„Im wahren Leben könnte es sein!“


„Im wahren Leben könnte es sein!“

Eine kleine Umschau zu heute vergessenen Begebenheiten

Die kleinen Alltagsereignisse sind es, die auch noch heute manchem zu diebischer Freude verhelfen. Übrigens ist die diebische Freude seit dem Mittelalter bekannt und bedeutet sich so wie ein Dieb zu verhalten, nämlich heimlich etwas zu tun.
Im Jahre 1900 war das Wort vom „Langebrücker wahren Leben“ im Sprachgebrauch. Ausgangspunkt war ein kleiner Diebstahl von Hermann Trepte. Vor dem Radeberger Schöffengericht antwortete Trepte auf die Frage, woher er den Schlüssel hatte, um in die Kammer zu gelangen, „Der Pfarrer hat ihn mir gegeben“. Durch diese neue Sachlage wurde die Verhandlung vertagt und eine Woche später weiter geführt. Im Zeugenstand war Pfarrer Schubert aus Langebrück. Er wurde mit der Aussage von Trepte konfrontiert und antwortete darauf: „Ich bin ein Gottesmann! Aber im wahren Leben könnte es so gewesen sein. Lasst das arme Luder laufen!“ Im Saal große Heiterkeit und das Verfahren wurde tatsächlich eingestellt.
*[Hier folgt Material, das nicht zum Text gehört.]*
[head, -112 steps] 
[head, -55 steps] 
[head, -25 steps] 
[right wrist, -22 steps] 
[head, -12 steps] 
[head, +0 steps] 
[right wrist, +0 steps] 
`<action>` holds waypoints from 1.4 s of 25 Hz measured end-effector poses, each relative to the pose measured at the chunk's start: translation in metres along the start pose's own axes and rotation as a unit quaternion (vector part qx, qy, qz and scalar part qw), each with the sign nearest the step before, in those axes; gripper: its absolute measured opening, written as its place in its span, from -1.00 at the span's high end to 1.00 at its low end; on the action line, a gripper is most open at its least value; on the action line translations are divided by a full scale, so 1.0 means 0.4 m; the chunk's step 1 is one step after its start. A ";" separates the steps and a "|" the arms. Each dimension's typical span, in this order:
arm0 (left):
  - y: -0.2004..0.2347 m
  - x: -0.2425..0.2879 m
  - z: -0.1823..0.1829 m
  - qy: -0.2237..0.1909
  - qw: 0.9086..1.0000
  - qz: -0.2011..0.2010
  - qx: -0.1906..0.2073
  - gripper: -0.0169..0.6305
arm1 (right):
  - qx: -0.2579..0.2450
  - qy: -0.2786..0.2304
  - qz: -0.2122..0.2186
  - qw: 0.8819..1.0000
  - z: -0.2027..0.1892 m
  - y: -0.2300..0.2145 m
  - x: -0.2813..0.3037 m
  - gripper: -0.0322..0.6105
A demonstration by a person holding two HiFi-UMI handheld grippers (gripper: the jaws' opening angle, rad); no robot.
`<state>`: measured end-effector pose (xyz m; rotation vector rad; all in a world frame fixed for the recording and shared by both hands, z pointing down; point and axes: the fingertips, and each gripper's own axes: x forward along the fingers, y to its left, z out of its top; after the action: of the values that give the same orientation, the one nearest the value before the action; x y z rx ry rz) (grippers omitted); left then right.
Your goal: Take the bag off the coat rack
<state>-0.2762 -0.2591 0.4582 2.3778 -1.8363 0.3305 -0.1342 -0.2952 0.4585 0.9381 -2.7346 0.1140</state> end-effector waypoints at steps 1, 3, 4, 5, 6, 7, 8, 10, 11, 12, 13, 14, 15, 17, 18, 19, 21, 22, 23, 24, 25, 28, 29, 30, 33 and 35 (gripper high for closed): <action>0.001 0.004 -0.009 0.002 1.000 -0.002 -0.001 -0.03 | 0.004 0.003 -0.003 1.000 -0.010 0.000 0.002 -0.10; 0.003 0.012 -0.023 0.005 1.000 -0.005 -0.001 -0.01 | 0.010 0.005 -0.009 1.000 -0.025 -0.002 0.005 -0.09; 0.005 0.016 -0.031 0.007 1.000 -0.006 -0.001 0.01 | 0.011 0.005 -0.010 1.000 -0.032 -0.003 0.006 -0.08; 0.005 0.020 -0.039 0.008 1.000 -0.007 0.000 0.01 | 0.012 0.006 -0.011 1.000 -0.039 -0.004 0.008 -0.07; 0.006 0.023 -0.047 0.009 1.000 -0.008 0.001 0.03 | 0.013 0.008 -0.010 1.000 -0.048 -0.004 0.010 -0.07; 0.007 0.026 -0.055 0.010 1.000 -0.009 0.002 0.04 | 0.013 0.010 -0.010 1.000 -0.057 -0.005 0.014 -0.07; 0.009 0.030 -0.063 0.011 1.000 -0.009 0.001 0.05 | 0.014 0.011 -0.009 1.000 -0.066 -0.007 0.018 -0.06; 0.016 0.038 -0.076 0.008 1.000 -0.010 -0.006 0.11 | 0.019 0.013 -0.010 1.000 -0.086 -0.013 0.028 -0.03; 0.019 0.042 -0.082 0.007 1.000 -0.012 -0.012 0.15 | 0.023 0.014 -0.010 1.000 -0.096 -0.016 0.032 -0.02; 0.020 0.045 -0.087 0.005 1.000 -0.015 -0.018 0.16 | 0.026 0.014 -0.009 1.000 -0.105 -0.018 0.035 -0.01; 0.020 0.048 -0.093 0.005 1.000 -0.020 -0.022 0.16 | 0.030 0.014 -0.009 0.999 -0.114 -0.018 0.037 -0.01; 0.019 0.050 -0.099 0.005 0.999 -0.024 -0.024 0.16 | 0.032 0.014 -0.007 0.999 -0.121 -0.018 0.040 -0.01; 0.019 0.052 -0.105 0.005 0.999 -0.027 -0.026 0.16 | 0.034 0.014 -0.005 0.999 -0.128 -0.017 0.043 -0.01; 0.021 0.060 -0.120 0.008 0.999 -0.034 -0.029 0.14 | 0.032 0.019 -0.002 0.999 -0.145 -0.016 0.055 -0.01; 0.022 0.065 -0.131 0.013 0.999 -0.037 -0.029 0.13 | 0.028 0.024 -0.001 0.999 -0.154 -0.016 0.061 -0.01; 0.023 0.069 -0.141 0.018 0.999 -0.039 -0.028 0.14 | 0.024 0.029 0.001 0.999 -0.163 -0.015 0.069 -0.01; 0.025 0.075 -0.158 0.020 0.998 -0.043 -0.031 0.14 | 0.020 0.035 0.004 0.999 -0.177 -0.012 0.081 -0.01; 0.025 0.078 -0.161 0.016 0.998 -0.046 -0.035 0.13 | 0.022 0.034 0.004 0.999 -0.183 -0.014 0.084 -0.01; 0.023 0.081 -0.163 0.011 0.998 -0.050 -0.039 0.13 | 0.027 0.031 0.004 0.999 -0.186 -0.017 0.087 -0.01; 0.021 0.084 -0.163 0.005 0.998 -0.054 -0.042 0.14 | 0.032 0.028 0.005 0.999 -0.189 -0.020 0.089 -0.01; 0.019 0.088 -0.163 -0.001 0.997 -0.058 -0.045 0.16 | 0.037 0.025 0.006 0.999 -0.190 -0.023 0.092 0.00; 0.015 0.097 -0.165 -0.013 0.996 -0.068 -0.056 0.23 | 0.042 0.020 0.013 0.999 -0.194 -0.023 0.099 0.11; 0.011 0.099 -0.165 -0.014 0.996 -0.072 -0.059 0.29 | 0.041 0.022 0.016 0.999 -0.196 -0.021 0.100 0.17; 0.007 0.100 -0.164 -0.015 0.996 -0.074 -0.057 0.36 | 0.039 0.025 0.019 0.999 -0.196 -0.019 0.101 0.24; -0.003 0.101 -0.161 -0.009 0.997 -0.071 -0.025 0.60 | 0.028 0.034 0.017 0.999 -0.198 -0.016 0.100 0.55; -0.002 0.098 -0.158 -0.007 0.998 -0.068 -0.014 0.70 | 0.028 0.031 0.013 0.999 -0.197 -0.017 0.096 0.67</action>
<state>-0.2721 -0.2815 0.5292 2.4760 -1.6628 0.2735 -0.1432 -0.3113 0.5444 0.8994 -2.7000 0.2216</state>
Geradezu sprichwörtlich wurde das „Ullersdorfer Glück“. Aus der Familie Hennig hatte sich ein Mitglied zur Großen Görlitzer Ausstellung im Jahre 1885 begeben. Wie bei allen Ausstellungen gab es auch eine Tombola und die vierzehn ausgelosten Hauptgewinne wurden hinsichtlich ihrer Nummern registriert. Etwa drei Wochen nach Ausstellungsende kam ein Brief in Ullersdorf an. In ihm stand die Glücksnachricht, demnach man eine große Wohnzimmereinrichtung gewonnen hatte. Nun sollte man das Gegenlos per Einschreiben einsenden, damit alles seine Ordnung hätte. Doch weit gefehlt, das Los war weg. Etwa weitere vierzehn Tage später kamen Verwandte der Hennigs samt ihren Kindern nach Ullersdorf. Man spielte mit dem Sprössling der Familie und plötzlich ging ein Kind zu einem Elternteil. Es hatte in der Hand ein buntes Stück Papier, das sich als das Görlitzer Glückslos erwies. Über das „Ullersdorfer Glück“ schrieben damals selbst überregionale Zeitungen.
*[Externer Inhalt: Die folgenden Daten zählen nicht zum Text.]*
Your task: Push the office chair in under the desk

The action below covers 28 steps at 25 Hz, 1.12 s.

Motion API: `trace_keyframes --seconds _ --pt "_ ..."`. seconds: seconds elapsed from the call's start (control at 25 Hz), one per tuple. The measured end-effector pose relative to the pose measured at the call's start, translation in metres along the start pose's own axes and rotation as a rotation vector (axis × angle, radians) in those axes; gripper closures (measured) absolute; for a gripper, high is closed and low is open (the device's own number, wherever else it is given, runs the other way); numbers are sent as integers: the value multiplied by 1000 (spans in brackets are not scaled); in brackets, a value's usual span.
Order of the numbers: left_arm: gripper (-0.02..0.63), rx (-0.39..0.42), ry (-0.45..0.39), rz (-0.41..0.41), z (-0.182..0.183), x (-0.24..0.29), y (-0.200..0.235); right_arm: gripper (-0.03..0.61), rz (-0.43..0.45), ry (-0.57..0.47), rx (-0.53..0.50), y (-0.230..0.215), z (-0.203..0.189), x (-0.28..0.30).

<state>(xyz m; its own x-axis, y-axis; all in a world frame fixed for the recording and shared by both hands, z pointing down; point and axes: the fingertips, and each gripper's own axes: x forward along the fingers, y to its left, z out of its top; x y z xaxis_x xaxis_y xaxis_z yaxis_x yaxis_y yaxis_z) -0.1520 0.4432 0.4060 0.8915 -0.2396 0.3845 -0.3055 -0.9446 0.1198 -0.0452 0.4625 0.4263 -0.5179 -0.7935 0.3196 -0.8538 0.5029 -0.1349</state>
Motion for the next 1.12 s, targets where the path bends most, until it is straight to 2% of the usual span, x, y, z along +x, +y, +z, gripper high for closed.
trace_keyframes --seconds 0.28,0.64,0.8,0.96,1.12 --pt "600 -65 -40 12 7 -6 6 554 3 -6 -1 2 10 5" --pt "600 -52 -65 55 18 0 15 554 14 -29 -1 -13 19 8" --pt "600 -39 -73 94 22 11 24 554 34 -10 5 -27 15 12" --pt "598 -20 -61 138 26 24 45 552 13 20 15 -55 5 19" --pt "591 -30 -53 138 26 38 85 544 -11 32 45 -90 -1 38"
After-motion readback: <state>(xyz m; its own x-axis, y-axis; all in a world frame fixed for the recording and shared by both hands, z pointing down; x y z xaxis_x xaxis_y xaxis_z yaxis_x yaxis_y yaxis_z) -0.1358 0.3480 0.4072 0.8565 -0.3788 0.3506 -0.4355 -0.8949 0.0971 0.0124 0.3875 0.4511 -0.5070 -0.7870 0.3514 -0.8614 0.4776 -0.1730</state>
Im Jahre 1900 gab es dann noch die „Radeberger Trinkgewohnheit“. Ausgangspunkt war die Annonce des Radebergers Otto Richter. Dieser hatte abdrucken lassen: Da ich mich freiwillig auf die Trinkerliste gemeldet habe, was bis jetzt in Radeberg noch nicht dagewesen ist, so teile ich denjenigen Herren Gastwirten und Destilleuren öffentlich mit, dass ich von heute ab für Getränke, die mir verabreicht werden, nichts mehr bezahle. Otto Richter
Neben bissigen Kommentaren wie „So ist es recht, Du Sauflappen!“, kam noch eine Variante auf. „Herr Wirt, was kostet das Bier?“ „Na wie immer, 7 Pfennig“. „Ich habe nur 6 Pfennig mit, da lasse ich etwas drinne!“
Zu diesen Vorfällen hat es auch Polizeiakten gegeben, leider sind diese im Zuge der Zeit dem Altpapier verfallen. Aber einen kleinen Einblick geben die Episoden, denn es war Stadtgesetz, dass als Trinker eingestufte Personen, wenn sie mit den Steuern im Rückstand waren, eigentlich nichts mehr vom Gastwirt ausgeschenkt bekommen durften.